→ Data records:
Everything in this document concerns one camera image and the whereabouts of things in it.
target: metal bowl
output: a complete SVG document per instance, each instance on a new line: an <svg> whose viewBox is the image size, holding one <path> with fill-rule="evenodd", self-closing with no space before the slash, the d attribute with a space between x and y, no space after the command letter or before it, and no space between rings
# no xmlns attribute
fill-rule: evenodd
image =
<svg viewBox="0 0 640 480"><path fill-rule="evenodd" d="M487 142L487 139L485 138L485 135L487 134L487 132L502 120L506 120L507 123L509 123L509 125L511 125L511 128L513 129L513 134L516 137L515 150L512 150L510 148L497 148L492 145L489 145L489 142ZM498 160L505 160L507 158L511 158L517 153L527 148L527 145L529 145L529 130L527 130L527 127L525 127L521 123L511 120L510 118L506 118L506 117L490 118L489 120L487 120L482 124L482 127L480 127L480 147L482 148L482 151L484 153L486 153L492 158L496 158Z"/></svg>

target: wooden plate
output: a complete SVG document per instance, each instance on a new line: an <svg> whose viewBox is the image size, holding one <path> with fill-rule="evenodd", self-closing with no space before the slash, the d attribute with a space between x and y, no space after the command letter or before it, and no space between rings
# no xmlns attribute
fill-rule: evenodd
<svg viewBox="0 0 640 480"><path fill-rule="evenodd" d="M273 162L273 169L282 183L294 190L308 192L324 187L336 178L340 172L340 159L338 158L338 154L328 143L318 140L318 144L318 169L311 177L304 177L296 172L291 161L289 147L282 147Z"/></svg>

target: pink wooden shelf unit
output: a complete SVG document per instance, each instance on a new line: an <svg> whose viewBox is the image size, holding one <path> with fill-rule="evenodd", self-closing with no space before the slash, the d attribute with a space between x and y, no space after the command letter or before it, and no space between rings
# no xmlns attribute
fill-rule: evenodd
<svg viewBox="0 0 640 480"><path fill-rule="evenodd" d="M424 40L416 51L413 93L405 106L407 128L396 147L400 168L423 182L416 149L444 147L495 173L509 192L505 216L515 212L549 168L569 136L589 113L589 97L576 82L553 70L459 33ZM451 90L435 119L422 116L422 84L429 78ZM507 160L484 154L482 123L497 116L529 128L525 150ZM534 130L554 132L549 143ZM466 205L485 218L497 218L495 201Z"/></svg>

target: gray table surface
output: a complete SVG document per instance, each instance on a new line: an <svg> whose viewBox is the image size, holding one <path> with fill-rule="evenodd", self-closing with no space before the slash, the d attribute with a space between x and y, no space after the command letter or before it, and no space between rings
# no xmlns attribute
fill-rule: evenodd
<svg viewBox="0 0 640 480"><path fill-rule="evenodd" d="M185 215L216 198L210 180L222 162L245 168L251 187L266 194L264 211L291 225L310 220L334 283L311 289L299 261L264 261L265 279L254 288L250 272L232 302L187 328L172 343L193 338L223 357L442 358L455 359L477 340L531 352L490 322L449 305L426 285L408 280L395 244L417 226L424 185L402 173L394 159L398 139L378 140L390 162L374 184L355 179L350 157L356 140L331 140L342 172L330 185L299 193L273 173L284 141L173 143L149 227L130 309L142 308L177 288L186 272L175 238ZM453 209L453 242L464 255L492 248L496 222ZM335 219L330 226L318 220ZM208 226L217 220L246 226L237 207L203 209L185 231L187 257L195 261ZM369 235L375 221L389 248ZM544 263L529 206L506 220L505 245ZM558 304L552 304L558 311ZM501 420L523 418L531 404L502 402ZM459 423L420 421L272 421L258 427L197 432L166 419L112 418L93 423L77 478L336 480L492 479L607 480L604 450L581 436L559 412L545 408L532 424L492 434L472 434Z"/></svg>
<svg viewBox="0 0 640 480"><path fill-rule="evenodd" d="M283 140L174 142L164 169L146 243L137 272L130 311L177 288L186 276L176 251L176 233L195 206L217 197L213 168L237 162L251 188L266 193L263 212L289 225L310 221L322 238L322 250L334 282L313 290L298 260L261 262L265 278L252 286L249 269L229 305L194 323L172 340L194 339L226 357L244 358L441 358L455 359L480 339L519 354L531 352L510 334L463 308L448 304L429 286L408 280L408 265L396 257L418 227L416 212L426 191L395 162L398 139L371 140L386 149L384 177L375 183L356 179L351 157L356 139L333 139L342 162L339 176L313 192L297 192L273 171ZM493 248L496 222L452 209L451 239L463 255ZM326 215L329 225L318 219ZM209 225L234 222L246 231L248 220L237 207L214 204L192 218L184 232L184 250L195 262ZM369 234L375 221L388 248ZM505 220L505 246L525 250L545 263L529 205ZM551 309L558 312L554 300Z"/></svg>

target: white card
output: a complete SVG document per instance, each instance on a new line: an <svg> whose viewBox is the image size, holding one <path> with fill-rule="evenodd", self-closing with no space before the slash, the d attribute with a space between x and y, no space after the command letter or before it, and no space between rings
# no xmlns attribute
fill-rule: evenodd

→ Exercise:
Beginning with the first line above, transcribe all of the data exactly.

→ Solution:
Everything in this document concerns one camera image and the whereabouts of things in it.
target: metal bowl
output: a complete SVG document per instance, each instance on a new line: an <svg> whose viewBox is the image size, holding one <path> with fill-rule="evenodd", self-closing with no space before the slash, the d attribute with a space between x and y, no space after the command letter or before it, and no space between rings
# no xmlns attribute
fill-rule: evenodd
image =
<svg viewBox="0 0 640 480"><path fill-rule="evenodd" d="M487 142L487 139L485 138L485 135L487 134L487 132L502 120L506 120L507 123L509 123L509 125L511 125L511 128L513 129L513 134L516 137L515 150L512 150L510 148L497 148L492 145L489 145L489 142ZM498 160L505 160L507 158L511 158L517 153L527 148L527 145L529 145L529 130L527 130L527 127L525 127L521 123L511 120L510 118L506 118L506 117L490 118L489 120L487 120L482 124L482 127L480 127L480 147L482 148L482 151L484 153L486 153L492 158L496 158Z"/></svg>

target: wooden plate
output: a complete SVG document per instance, each instance on a new line: an <svg> whose viewBox is the image size, holding one <path> with fill-rule="evenodd", self-closing with no space before the slash, the d attribute with a space between x and y, no space after the command letter or before it, and no space between rings
# no xmlns attribute
fill-rule: evenodd
<svg viewBox="0 0 640 480"><path fill-rule="evenodd" d="M273 162L273 169L282 183L294 190L308 192L324 187L336 178L340 172L340 159L338 158L338 154L328 143L318 140L318 144L318 169L311 177L304 177L296 172L291 161L289 147L282 147Z"/></svg>

target: pink wooden shelf unit
output: a complete SVG document per instance, each instance on a new line: an <svg> whose viewBox is the image size, holding one <path> with fill-rule="evenodd", self-closing with no space before the slash, the d attribute with a space between x and y, no space after the command letter or before it, and no space between rings
# no xmlns attribute
fill-rule: evenodd
<svg viewBox="0 0 640 480"><path fill-rule="evenodd" d="M424 40L416 51L413 93L405 106L407 128L396 147L400 168L423 182L416 149L444 147L495 173L509 192L505 216L515 212L549 168L569 136L589 113L589 97L576 82L553 70L459 33ZM451 90L435 119L422 116L422 84L429 78ZM507 160L484 154L482 123L497 116L529 128L525 150ZM534 130L554 132L549 143ZM466 205L485 218L497 218L495 201Z"/></svg>

target: gray table surface
output: a complete SVG document per instance, each instance on a new line: an <svg> whose viewBox is the image size, holding one <path> with fill-rule="evenodd", self-closing with no space before the slash, the d attribute with a space between x and y, no space after the command letter or before it, and no space between rings
# no xmlns attribute
fill-rule: evenodd
<svg viewBox="0 0 640 480"><path fill-rule="evenodd" d="M185 215L216 198L210 180L222 162L245 168L251 187L266 194L264 211L291 225L310 220L334 283L311 289L299 261L264 261L265 279L254 288L250 272L232 302L187 328L172 343L193 338L223 357L442 358L455 359L477 340L531 352L490 322L449 305L426 285L408 280L395 244L417 226L424 185L402 173L394 159L398 139L378 140L390 162L374 184L355 179L350 157L356 140L331 140L342 172L330 185L299 193L273 173L284 141L173 143L149 227L130 309L142 308L177 288L186 272L175 238ZM453 209L453 242L464 255L492 248L496 222ZM335 219L330 226L318 220ZM208 226L217 220L246 226L237 207L203 209L185 231L187 257L195 261ZM369 235L375 221L389 248ZM544 263L529 206L506 220L505 245ZM558 304L552 304L558 311ZM501 420L523 418L531 404L502 402ZM459 423L420 421L272 421L258 427L197 432L166 419L112 418L93 423L77 478L336 480L492 479L607 480L604 450L581 436L559 412L545 408L532 424L492 434L472 434Z"/></svg>
<svg viewBox="0 0 640 480"><path fill-rule="evenodd" d="M283 140L174 142L164 169L146 243L137 272L130 311L177 288L186 276L176 251L176 233L195 206L217 197L213 168L237 162L251 188L266 193L263 212L289 225L310 221L322 238L322 250L334 282L313 290L298 260L261 262L265 278L252 286L249 269L229 305L194 323L172 340L194 339L226 357L244 358L441 358L455 359L480 339L519 354L531 352L510 334L463 308L448 304L429 286L408 280L408 265L396 257L418 227L416 212L426 191L395 162L398 139L371 140L386 149L384 177L375 183L356 179L351 157L356 139L333 139L342 162L339 176L313 192L297 192L273 171ZM493 248L496 222L452 209L451 239L463 255ZM326 215L329 225L318 219ZM209 225L234 222L246 231L248 220L237 207L214 204L192 218L184 232L184 250L195 262ZM369 234L375 221L388 248ZM505 220L505 246L525 250L545 263L529 205ZM551 309L558 312L554 300Z"/></svg>

target: white card
output: a complete SVG document per instance, each instance on a new line: an <svg> whose viewBox is the image size, holding one <path> with fill-rule="evenodd", self-closing with no space before the slash, the d attribute with a space between x and y, no space after the command letter or before it, and no space between rings
# no xmlns attribute
fill-rule: evenodd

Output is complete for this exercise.